(Stored entries)
________________
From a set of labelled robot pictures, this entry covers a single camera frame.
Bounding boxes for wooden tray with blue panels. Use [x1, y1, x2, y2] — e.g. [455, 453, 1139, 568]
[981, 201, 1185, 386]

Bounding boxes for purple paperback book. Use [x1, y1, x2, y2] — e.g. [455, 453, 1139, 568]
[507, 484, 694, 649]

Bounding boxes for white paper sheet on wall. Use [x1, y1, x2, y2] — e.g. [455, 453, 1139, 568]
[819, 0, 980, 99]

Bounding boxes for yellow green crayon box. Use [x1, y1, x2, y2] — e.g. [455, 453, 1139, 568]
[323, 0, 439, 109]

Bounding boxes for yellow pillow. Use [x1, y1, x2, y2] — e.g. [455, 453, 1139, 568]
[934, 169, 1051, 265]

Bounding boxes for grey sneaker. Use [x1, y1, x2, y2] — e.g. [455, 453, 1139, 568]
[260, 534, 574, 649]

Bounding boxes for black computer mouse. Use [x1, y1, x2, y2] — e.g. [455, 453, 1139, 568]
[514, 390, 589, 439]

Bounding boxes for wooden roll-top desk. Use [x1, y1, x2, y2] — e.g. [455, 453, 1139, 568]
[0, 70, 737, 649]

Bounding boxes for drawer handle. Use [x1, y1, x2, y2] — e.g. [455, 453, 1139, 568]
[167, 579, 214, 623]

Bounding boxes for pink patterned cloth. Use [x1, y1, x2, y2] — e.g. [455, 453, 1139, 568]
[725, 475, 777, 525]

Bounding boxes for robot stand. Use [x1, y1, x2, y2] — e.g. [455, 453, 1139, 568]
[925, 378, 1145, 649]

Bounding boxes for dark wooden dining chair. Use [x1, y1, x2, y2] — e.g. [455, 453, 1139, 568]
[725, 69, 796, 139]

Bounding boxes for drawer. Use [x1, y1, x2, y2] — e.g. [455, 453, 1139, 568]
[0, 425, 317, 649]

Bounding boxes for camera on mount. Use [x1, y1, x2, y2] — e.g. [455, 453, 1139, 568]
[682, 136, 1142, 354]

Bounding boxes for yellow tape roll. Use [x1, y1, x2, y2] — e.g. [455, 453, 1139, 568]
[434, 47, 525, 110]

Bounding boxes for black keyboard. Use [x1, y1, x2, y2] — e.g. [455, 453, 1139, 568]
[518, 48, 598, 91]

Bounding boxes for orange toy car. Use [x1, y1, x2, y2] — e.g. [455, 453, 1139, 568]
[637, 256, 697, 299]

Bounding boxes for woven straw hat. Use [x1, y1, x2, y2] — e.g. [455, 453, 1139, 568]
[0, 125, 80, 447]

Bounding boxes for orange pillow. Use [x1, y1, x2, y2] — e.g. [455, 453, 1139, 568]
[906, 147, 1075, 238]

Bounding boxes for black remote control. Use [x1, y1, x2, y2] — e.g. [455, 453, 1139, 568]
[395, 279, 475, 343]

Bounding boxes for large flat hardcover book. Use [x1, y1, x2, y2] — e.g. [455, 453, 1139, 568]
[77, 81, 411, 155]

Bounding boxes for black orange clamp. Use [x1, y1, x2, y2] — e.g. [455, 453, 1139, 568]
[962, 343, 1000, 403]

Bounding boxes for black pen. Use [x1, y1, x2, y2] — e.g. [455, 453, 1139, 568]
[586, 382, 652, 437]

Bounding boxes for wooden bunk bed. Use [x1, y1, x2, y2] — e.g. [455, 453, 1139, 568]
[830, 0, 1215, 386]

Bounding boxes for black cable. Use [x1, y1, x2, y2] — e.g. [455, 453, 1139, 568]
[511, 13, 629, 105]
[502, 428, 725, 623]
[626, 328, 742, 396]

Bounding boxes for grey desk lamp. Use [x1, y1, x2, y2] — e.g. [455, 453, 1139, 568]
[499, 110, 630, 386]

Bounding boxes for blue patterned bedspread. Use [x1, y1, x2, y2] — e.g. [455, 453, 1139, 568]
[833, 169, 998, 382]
________________
> [What you need to do]:
Character for character, reproduce all of the lines above.

> [Answer box]:
From a set of labelled robot pictures, this entry covers a single camera frame.
Bounding boxes for wooden tray with blue panels. Use [x1, y1, x2, y2] — e.g. [455, 453, 1139, 568]
[981, 201, 1185, 386]

Bounding boxes for purple paperback book. Use [x1, y1, x2, y2] — e.g. [455, 453, 1139, 568]
[507, 484, 694, 649]

Bounding boxes for white paper sheet on wall. Use [x1, y1, x2, y2] — e.g. [455, 453, 1139, 568]
[819, 0, 980, 99]

Bounding boxes for yellow green crayon box. Use [x1, y1, x2, y2] — e.g. [455, 453, 1139, 568]
[323, 0, 439, 109]

Bounding boxes for yellow pillow. Use [x1, y1, x2, y2] — e.g. [455, 453, 1139, 568]
[934, 169, 1051, 265]

Bounding boxes for grey sneaker. Use [x1, y1, x2, y2] — e.g. [455, 453, 1139, 568]
[260, 534, 574, 649]

Bounding boxes for black computer mouse. Use [x1, y1, x2, y2] — e.g. [455, 453, 1139, 568]
[514, 390, 589, 439]

Bounding boxes for wooden roll-top desk. Use [x1, y1, x2, y2] — e.g. [455, 453, 1139, 568]
[0, 70, 737, 649]

Bounding boxes for drawer handle. Use [x1, y1, x2, y2] — e.g. [455, 453, 1139, 568]
[167, 579, 214, 623]

Bounding boxes for pink patterned cloth. Use [x1, y1, x2, y2] — e.g. [455, 453, 1139, 568]
[725, 475, 777, 525]

Bounding boxes for robot stand. Use [x1, y1, x2, y2] — e.g. [455, 453, 1139, 568]
[925, 378, 1145, 649]

Bounding boxes for dark wooden dining chair. Use [x1, y1, x2, y2] — e.g. [455, 453, 1139, 568]
[725, 69, 796, 139]

Bounding boxes for drawer. Use [x1, y1, x2, y2] — e.g. [455, 453, 1139, 568]
[0, 425, 317, 649]

Bounding boxes for camera on mount. Use [x1, y1, x2, y2] — e.g. [455, 453, 1139, 568]
[682, 136, 1142, 354]

Bounding boxes for yellow tape roll. Use [x1, y1, x2, y2] — e.g. [455, 453, 1139, 568]
[434, 47, 525, 110]

Bounding boxes for black keyboard. Use [x1, y1, x2, y2] — e.g. [455, 453, 1139, 568]
[518, 48, 598, 91]

Bounding boxes for orange toy car. Use [x1, y1, x2, y2] — e.g. [455, 453, 1139, 568]
[637, 256, 697, 299]

Bounding boxes for woven straw hat. Use [x1, y1, x2, y2] — e.g. [455, 453, 1139, 568]
[0, 125, 80, 447]

Bounding boxes for orange pillow. Use [x1, y1, x2, y2] — e.g. [455, 453, 1139, 568]
[906, 147, 1075, 238]

Bounding boxes for black remote control. Use [x1, y1, x2, y2] — e.g. [455, 453, 1139, 568]
[395, 279, 475, 343]

Bounding boxes for large flat hardcover book. Use [x1, y1, x2, y2] — e.g. [455, 453, 1139, 568]
[77, 81, 411, 155]

Bounding boxes for black orange clamp. Use [x1, y1, x2, y2] — e.g. [455, 453, 1139, 568]
[962, 343, 1000, 403]

Bounding boxes for black pen. Use [x1, y1, x2, y2] — e.g. [455, 453, 1139, 568]
[586, 382, 652, 437]

Bounding boxes for wooden bunk bed. Use [x1, y1, x2, y2] — e.g. [455, 453, 1139, 568]
[830, 0, 1215, 386]

Bounding boxes for black cable. Use [x1, y1, x2, y2] — e.g. [455, 453, 1139, 568]
[511, 13, 629, 105]
[502, 428, 725, 623]
[626, 328, 742, 396]

Bounding boxes for grey desk lamp. Use [x1, y1, x2, y2] — e.g. [455, 453, 1139, 568]
[499, 110, 630, 386]

Bounding boxes for blue patterned bedspread. Use [x1, y1, x2, y2] — e.g. [455, 453, 1139, 568]
[833, 169, 998, 382]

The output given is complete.